After military service, he attended Johns Hopkins University (BA 1950, MA 1951, Johns Hopkins School of Advanced International Studies).

==Career==
Sonnenfeldt entered service in the U.S. Department of State in 1952 as a member of the staff of the Office of Research on the Soviet Union and Eastern Europe, and served as the Director of that Office from 1963 to 1969.

Within days of the 1968 Nixon election, Henry Kissinger picked him to serve on the National Security Council staff. He was a senior staff member of the National Security Council from 1969 to 1974. In 1974, he was appointed Counselor of the U.S. Department of State, where he served from 1974, continuing after Nixon's resignation for the duration of the Ford administration.

During his time in the National Security Council and in the State Department, he was a close assistant and adviser of Kissinger and became known as "Kissinger's Kissinger."

On the 7th January 1971 Sonnenfeldt, in a memo regarding US / Soviet relations complained to Henry Kissinger that he had been excluded from Kissinger's confidence. "My undoubted personal disappointment that you have almost completely excluded me from participation in or even knowledge of the more sensitive aspects of our dealings with the USSR."

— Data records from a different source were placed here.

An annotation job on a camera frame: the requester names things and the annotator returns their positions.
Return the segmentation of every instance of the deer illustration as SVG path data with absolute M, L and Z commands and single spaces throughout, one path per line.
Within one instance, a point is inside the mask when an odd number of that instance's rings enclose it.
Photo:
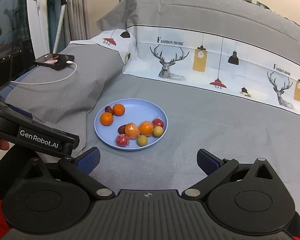
M 285 106 L 287 108 L 294 109 L 293 104 L 288 103 L 287 101 L 283 100 L 282 97 L 281 97 L 282 94 L 284 93 L 284 91 L 286 89 L 289 89 L 292 86 L 293 82 L 290 84 L 290 79 L 288 78 L 288 85 L 286 86 L 286 83 L 284 83 L 284 86 L 280 90 L 278 90 L 277 84 L 275 83 L 275 78 L 274 78 L 274 80 L 271 78 L 271 76 L 274 72 L 275 71 L 273 71 L 270 75 L 267 72 L 267 76 L 268 76 L 268 79 L 269 79 L 270 83 L 273 85 L 273 90 L 277 93 L 279 105 L 280 106 Z
M 158 53 L 156 51 L 159 46 L 160 46 L 160 44 L 158 46 L 156 46 L 153 51 L 150 46 L 151 53 L 153 54 L 153 56 L 155 56 L 156 58 L 158 58 L 160 60 L 159 62 L 162 65 L 162 69 L 158 76 L 161 78 L 168 78 L 168 79 L 172 79 L 172 80 L 180 80 L 180 81 L 186 80 L 186 78 L 184 76 L 175 75 L 175 74 L 171 73 L 170 67 L 173 66 L 176 63 L 176 61 L 185 59 L 189 55 L 189 52 L 187 55 L 185 55 L 184 51 L 181 49 L 181 47 L 179 47 L 182 51 L 182 55 L 180 57 L 178 57 L 178 55 L 176 54 L 175 58 L 173 58 L 169 62 L 165 62 L 164 57 L 162 57 L 162 52 L 160 53 L 160 55 L 158 55 Z

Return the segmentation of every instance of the orange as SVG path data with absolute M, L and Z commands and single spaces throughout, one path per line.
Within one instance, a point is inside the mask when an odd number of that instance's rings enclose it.
M 100 122 L 105 126 L 111 125 L 113 122 L 113 115 L 108 112 L 104 112 L 100 116 Z
M 137 139 L 140 135 L 138 126 L 136 126 L 133 122 L 130 122 L 126 125 L 124 132 L 130 137 L 130 139 Z
M 112 112 L 114 115 L 123 115 L 124 112 L 126 111 L 126 109 L 124 108 L 124 106 L 122 104 L 115 104 L 112 107 Z
M 149 121 L 144 121 L 139 126 L 140 133 L 145 136 L 151 136 L 153 131 L 153 124 Z

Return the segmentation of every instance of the ribbed black surface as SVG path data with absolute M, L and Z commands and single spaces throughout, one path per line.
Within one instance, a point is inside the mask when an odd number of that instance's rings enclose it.
M 198 201 L 179 197 L 175 190 L 122 190 L 112 200 L 98 201 L 74 227 L 52 235 L 31 236 L 11 230 L 4 240 L 241 240 L 291 239 L 284 232 L 243 236 L 215 223 Z

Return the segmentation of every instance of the charging cable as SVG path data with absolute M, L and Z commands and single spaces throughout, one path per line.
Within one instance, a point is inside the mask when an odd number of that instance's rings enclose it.
M 58 82 L 61 82 L 63 80 L 66 80 L 67 78 L 71 77 L 74 72 L 76 72 L 77 68 L 78 68 L 78 65 L 70 60 L 67 61 L 67 64 L 74 64 L 75 65 L 75 69 L 74 71 L 67 77 L 63 78 L 63 79 L 59 79 L 59 80 L 56 80 L 56 81 L 50 81 L 50 82 L 43 82 L 43 83 L 23 83 L 23 82 L 16 82 L 16 81 L 10 81 L 10 83 L 13 83 L 13 84 L 21 84 L 21 85 L 29 85 L 29 86 L 38 86 L 38 85 L 48 85 L 48 84 L 53 84 L 53 83 L 58 83 Z

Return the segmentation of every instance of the plate rim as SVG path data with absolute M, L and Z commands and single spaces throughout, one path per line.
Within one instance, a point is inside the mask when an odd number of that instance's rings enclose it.
M 147 144 L 147 145 L 145 145 L 145 146 L 141 146 L 141 147 L 136 147 L 136 148 L 125 148 L 125 147 L 120 147 L 120 146 L 117 146 L 117 145 L 113 146 L 113 145 L 111 145 L 111 144 L 105 142 L 105 141 L 100 137 L 100 135 L 98 134 L 97 129 L 96 129 L 96 119 L 97 119 L 97 116 L 99 115 L 99 113 L 100 113 L 102 110 L 104 110 L 104 109 L 106 108 L 106 106 L 109 106 L 109 105 L 112 104 L 112 103 L 115 103 L 115 102 L 118 102 L 118 101 L 122 101 L 122 100 L 129 100 L 129 99 L 130 99 L 130 100 L 131 100 L 131 99 L 133 99 L 133 100 L 140 100 L 140 101 L 145 101 L 145 102 L 151 103 L 152 105 L 158 107 L 158 108 L 163 112 L 163 114 L 164 114 L 164 116 L 165 116 L 165 118 L 166 118 L 166 120 L 167 120 L 167 124 L 166 124 L 166 128 L 165 128 L 163 134 L 162 134 L 156 141 L 154 141 L 154 142 L 152 142 L 152 143 L 150 143 L 150 144 Z M 155 143 L 157 143 L 159 140 L 161 140 L 161 138 L 165 135 L 165 133 L 166 133 L 166 131 L 167 131 L 167 129 L 168 129 L 168 117 L 167 117 L 166 113 L 162 110 L 162 108 L 161 108 L 160 106 L 156 105 L 156 104 L 153 103 L 153 102 L 150 102 L 150 101 L 148 101 L 148 100 L 144 100 L 144 99 L 141 99 L 141 98 L 122 98 L 122 99 L 118 99 L 118 100 L 115 100 L 115 101 L 113 101 L 113 102 L 110 102 L 110 103 L 108 103 L 107 105 L 103 106 L 103 107 L 98 111 L 98 113 L 96 114 L 96 117 L 94 118 L 93 126 L 94 126 L 94 131 L 95 131 L 96 134 L 98 135 L 99 139 L 100 139 L 101 141 L 103 141 L 106 145 L 109 145 L 109 146 L 112 147 L 112 148 L 115 148 L 115 149 L 118 149 L 118 150 L 123 150 L 123 151 L 138 151 L 138 150 L 142 150 L 142 149 L 148 148 L 148 147 L 154 145 Z

After leaving government service, he was a visiting scholar at the Johns Hopkins School of Advanced International Studies. Since 1978, he had been a Guest Scholar at the Brookings Institution in Washington, D.C.

==Family==
In 1953, he married Marjorie Hecht. They had three children: Babette Hecht, Walter Herman and Stewart Hecht.

==Death==
Sonnenfeldt died on Sunday, November 18, 2012 after a long illness, leaving behind his wife and their three children. The cause was complications of Alzheimer’s disease. As a veteran, he was interred at Arlington National Cemetery. His brother was Richard Sonnenfeldt, an American engineer also noted for being the U.S. prosecution team's chief interpreter in 1945 at the Nuremberg Trial after World War II.

== Publications ==
Books
- Soviet Style in International Politics. Washington, DC: Washington Institute for Values in Public Policy (1985) ISBN 978-0887020100
- Soviet Politics in the 1980s. Boulder: Westview Press (1985) ISBN 978-0865318632
- Soviet Perspectives on Security. Adelphi papers, no. 150. London: International Institute for Strategic Studies (1979) ISBN 978-0860790273 – with William G. Hyland

Book contributions
- "The Chinese Factor in Soviet Disarmament Policy" (Chapter 4). In: Halperin, Morton H. (editor). Sino-Soviet Relations and Arms Control. Cambridge: MIT Press (1967): 95-113.
"Written under the auspices of the Center for International Affairs and the East Asian Research Center, Harvard University."

Interviews
- Kennedy, Charles Stuart. "Interview with Helmut Sonnenfeldt." Association for Diplomatic Studies and Training (July 24, 2000) Foreign Affairs Oral History Project.

==Awards==
- 1997 Leo Baeck Medal
- U.S. Navy Superior Public Service Award

Sonnenfeldt has also been honored by the governments of France, Germany, Luxembourg, and Sweden.